What about if you can't even fit the keys and their counts into memory? Then you are facing some serious problems, not least because scripting languages may not report the out of memory condition to you as cleanly as you'd like. I'm not going to attempt to cross this bridge until it's shown to be necessary. And if it is necessary, we'll need some statistical data on the file sets to know what might be possible:
- Average length of a record.
- Number of distinct keys.
- Number of distinct keys with N occurrences for each of N = 1, 2, ... max.
- Length of a key.
- Number of keys plus counts that can be fitted into memory.
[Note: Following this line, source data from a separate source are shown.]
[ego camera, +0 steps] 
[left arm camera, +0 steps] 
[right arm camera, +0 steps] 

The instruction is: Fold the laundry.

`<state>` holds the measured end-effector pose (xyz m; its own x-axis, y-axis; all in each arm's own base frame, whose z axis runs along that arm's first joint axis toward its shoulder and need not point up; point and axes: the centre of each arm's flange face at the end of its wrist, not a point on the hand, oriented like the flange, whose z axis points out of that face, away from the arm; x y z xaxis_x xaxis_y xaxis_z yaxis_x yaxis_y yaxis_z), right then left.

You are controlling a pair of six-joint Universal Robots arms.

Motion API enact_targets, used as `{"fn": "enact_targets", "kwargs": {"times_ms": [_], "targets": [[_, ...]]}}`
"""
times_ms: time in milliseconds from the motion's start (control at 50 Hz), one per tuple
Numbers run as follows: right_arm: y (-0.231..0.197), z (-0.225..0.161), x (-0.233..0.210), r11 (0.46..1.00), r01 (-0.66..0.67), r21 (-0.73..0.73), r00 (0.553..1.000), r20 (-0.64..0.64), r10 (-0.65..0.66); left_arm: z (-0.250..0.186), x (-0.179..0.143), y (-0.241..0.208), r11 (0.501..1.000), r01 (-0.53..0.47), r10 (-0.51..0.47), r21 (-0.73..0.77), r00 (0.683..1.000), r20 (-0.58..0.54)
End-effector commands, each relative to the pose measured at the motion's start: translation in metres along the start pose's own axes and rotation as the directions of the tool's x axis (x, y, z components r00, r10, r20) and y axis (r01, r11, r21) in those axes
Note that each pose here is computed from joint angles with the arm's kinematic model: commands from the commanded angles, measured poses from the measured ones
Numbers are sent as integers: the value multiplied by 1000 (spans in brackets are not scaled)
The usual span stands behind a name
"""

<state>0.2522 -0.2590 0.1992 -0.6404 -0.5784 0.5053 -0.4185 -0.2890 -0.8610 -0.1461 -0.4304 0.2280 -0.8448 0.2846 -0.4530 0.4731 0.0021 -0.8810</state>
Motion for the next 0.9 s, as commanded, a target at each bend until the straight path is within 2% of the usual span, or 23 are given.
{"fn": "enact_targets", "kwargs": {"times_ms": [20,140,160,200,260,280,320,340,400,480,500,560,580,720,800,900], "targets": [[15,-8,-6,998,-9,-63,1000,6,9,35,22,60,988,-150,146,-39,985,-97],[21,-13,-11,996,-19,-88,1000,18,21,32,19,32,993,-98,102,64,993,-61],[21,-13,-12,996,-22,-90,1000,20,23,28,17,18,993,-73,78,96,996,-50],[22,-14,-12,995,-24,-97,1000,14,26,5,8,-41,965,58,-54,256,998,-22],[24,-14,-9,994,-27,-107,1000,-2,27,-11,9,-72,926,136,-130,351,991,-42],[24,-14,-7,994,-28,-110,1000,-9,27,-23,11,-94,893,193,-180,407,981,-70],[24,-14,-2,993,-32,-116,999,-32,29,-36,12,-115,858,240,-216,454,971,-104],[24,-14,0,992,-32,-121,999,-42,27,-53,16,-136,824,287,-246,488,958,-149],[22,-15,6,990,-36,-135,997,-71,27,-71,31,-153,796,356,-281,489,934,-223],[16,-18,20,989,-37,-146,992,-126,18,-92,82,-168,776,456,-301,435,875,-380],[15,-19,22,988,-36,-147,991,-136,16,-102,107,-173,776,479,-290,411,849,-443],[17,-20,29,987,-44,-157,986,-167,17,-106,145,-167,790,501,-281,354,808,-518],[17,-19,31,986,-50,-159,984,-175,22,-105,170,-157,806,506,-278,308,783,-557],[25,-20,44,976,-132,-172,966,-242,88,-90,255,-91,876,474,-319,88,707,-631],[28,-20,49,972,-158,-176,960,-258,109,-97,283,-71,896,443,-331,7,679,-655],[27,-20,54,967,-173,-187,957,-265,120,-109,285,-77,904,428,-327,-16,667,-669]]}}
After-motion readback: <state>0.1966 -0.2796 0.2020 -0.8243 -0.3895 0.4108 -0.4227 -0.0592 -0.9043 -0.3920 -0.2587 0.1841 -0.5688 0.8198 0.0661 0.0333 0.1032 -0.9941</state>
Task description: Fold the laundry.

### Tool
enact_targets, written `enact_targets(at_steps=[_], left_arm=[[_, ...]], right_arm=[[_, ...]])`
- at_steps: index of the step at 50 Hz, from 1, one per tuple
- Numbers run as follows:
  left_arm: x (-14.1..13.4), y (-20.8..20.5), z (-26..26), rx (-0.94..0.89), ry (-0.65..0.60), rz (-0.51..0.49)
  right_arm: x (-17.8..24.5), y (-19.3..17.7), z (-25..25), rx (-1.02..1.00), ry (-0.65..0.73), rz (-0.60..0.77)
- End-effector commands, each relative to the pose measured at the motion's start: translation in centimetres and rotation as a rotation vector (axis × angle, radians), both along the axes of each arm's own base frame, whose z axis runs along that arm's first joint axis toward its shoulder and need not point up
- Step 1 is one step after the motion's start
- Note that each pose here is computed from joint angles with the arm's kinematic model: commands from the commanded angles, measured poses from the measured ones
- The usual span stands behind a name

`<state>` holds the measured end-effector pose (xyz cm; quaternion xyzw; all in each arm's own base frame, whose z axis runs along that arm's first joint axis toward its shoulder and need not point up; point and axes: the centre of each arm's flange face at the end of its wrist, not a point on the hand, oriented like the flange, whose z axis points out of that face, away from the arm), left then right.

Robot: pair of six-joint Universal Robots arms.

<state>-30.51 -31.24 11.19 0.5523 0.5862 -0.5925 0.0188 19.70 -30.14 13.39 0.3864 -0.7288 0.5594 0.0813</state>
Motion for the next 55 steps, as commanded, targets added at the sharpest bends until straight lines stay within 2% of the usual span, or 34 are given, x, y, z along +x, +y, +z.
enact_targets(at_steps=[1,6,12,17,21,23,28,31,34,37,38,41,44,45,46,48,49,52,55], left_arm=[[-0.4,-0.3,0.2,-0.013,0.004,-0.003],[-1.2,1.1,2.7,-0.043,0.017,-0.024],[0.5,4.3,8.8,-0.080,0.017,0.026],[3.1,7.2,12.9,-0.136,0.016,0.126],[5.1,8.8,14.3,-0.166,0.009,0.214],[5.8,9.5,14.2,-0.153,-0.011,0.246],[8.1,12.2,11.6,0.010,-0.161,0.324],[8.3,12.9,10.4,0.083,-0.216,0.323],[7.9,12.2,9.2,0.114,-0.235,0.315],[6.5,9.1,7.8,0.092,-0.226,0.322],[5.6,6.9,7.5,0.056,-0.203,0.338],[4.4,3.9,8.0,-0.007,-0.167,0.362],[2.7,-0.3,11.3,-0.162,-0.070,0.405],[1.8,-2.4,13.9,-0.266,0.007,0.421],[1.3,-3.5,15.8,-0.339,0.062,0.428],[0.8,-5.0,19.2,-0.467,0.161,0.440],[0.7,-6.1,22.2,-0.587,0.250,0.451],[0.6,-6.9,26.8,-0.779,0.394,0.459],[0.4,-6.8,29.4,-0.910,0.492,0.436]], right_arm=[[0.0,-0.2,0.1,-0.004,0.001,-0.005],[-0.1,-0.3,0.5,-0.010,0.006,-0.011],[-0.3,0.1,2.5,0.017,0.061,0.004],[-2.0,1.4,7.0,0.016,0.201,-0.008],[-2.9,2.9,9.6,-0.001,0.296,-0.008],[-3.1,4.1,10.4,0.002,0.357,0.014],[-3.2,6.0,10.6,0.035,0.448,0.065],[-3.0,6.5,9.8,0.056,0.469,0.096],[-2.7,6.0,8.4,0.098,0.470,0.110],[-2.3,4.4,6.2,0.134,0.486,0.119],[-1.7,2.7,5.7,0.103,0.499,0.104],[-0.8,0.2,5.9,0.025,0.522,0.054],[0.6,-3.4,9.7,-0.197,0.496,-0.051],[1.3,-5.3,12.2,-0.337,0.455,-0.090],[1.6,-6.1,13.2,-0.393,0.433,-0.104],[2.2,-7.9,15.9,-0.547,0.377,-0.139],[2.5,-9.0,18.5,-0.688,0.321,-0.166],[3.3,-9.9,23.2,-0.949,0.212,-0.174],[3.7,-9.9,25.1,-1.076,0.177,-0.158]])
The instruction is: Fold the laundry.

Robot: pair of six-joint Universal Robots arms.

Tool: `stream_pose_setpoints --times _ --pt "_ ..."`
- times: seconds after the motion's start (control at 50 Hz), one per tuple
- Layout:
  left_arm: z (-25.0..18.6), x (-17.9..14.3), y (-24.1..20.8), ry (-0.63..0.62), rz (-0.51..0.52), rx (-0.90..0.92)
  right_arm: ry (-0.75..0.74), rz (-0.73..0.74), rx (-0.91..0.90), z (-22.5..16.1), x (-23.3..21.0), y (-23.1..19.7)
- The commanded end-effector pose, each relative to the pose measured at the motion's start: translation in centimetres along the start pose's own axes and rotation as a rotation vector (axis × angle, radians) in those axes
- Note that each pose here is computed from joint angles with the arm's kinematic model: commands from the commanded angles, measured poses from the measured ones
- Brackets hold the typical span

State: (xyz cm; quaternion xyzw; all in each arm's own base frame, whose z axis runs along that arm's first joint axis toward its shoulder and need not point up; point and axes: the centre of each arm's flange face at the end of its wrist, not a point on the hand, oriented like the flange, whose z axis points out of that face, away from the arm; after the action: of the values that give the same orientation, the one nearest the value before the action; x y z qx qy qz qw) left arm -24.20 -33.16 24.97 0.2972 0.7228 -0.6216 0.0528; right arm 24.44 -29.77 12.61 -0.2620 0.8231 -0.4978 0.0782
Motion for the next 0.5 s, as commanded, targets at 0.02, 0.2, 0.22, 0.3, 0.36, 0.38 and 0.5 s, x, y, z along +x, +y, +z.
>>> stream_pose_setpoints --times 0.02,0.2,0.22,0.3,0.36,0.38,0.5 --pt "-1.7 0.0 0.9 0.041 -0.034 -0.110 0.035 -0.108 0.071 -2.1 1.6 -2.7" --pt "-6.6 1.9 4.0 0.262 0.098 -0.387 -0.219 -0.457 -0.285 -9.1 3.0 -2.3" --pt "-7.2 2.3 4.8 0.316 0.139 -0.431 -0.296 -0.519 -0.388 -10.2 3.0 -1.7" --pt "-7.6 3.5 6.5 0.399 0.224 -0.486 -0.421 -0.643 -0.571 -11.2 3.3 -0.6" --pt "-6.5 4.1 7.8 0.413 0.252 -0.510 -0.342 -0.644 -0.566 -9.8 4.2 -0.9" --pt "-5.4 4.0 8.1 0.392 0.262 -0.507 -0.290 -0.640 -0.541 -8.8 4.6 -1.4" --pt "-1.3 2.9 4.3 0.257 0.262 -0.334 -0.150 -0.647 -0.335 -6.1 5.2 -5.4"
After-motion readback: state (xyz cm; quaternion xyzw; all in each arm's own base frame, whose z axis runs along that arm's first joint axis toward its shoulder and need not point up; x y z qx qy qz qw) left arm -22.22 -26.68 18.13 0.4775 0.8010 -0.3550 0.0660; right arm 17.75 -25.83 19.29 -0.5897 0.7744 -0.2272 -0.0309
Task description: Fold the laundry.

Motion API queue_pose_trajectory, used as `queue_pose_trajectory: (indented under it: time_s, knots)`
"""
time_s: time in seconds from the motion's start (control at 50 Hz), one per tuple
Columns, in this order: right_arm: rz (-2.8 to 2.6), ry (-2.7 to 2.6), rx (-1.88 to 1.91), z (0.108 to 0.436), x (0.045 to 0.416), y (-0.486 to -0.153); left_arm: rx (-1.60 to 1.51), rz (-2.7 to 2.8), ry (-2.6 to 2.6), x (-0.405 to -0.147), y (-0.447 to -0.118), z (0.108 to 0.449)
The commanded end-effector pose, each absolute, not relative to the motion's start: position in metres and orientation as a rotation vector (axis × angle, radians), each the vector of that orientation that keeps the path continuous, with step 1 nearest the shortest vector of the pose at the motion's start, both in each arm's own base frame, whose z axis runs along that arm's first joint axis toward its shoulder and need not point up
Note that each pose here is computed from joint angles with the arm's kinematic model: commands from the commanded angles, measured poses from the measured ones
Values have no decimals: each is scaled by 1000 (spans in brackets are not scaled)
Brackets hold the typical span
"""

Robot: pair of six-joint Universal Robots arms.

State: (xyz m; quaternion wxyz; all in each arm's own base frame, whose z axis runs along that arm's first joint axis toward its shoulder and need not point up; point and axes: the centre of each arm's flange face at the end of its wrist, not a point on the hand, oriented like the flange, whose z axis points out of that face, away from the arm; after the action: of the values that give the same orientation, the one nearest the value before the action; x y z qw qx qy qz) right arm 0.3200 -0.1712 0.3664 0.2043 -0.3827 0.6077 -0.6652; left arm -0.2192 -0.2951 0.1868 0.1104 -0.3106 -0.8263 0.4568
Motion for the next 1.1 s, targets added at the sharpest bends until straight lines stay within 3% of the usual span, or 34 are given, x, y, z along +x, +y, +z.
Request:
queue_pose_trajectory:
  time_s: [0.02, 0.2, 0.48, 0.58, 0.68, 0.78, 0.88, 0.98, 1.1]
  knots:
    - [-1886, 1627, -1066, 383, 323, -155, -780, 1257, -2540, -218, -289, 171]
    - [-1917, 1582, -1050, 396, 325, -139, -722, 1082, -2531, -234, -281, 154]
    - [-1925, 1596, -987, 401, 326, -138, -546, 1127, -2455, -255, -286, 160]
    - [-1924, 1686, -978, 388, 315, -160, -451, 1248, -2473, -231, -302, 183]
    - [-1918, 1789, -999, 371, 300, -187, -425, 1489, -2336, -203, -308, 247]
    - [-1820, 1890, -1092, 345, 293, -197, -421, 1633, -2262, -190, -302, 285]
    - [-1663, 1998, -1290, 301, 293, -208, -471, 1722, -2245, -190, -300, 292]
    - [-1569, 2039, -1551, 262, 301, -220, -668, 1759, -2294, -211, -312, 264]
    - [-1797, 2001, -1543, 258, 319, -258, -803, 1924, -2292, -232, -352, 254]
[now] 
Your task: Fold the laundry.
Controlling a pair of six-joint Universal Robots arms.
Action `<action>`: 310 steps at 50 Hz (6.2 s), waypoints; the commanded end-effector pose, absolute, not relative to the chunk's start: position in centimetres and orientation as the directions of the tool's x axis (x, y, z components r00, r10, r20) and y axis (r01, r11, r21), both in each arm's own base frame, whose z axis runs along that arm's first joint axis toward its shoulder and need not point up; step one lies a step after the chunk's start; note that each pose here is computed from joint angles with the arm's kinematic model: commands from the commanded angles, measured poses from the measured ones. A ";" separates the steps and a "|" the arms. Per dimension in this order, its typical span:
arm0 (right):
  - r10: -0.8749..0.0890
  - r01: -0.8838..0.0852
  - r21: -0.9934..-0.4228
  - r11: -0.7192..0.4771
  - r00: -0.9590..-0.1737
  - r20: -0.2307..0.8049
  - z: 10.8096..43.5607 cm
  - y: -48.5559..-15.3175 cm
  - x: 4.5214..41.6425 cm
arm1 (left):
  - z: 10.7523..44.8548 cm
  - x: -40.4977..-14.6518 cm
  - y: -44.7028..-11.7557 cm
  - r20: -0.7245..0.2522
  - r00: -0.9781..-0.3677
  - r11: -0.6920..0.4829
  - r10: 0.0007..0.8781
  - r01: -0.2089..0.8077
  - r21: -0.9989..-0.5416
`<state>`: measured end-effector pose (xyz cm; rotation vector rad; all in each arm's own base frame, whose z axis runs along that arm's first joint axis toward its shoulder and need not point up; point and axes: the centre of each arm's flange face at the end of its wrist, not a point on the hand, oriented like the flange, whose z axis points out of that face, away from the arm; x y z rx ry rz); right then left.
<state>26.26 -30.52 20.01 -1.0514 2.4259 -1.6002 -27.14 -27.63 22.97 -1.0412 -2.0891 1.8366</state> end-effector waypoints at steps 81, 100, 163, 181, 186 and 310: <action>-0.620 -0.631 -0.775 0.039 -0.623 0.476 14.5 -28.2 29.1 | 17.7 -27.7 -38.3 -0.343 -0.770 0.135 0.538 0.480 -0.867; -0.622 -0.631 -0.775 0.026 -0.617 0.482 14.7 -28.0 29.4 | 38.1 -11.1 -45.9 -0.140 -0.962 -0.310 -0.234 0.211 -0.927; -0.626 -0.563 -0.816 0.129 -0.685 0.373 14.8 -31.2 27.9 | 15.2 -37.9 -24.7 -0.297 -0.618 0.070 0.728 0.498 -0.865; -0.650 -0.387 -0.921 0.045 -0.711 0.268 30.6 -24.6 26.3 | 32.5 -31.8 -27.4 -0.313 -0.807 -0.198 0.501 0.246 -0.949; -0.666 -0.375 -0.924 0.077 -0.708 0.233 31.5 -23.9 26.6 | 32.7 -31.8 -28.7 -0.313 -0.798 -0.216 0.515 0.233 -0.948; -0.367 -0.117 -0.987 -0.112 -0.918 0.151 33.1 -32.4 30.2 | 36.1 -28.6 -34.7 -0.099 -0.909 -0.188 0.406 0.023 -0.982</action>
And probably some others...so, as I said, let's not try crossing that bridge until it is shown to be necessary.
Perl solution
Example data
$ cat x000.csv
abc,123,def
abd,124,deg
abe,125,deh
$ cat x001.csv
abc,223,xef
bbd,224,xeg
bbe,225,xeh
$ cat x002.csv
cbc,323,zef
cbd,324,zeg
bbe,325,zeh
$ perl fixdupcsv.pl x???.csv
abd,124,deg
abe,125,deh
abc,223,xef
bbd,224,xeg
cbc,323,zef
cbd,324,zeg
bbe,325,zeh
$
Note the absence of gigabyte-scale testing!
fixdupcsv.pl
This uses the 'count up, count down' technique.
#!/usr/bin/env perl
#
# Eliminate duplicate records from 100 GiB of CSV files based on key in column 1.
use strict;
use warnings;
# Scan 1 - count occurrences of each key
my %count;
my @ARGS = @ARGV; # Preserve arguments for Scan 2
while (<>)
{
$_ =~ /^([^,]+)/;
$count{$1}++;
}
# Scan 2 - reread the files; count down occurrences of each key.
# Print when it reaches 0.
@ARGV = @ARGS; # Reset arguments for Scan 2
while (<>)
{
$_ =~ /^([^,]+)/;
$count{$1}--;
print if $count{$1} == 0;
}
The 'while (<>)
' notation destroys @ARGV
(hence the copy to @ARGS
before doing anything else), but that also means that if you reset @ARGV
to the original value, it will run through the files a second time. Tested with Perl 5.16.0 and 5.10.0 on Mac OS X 10.7.5.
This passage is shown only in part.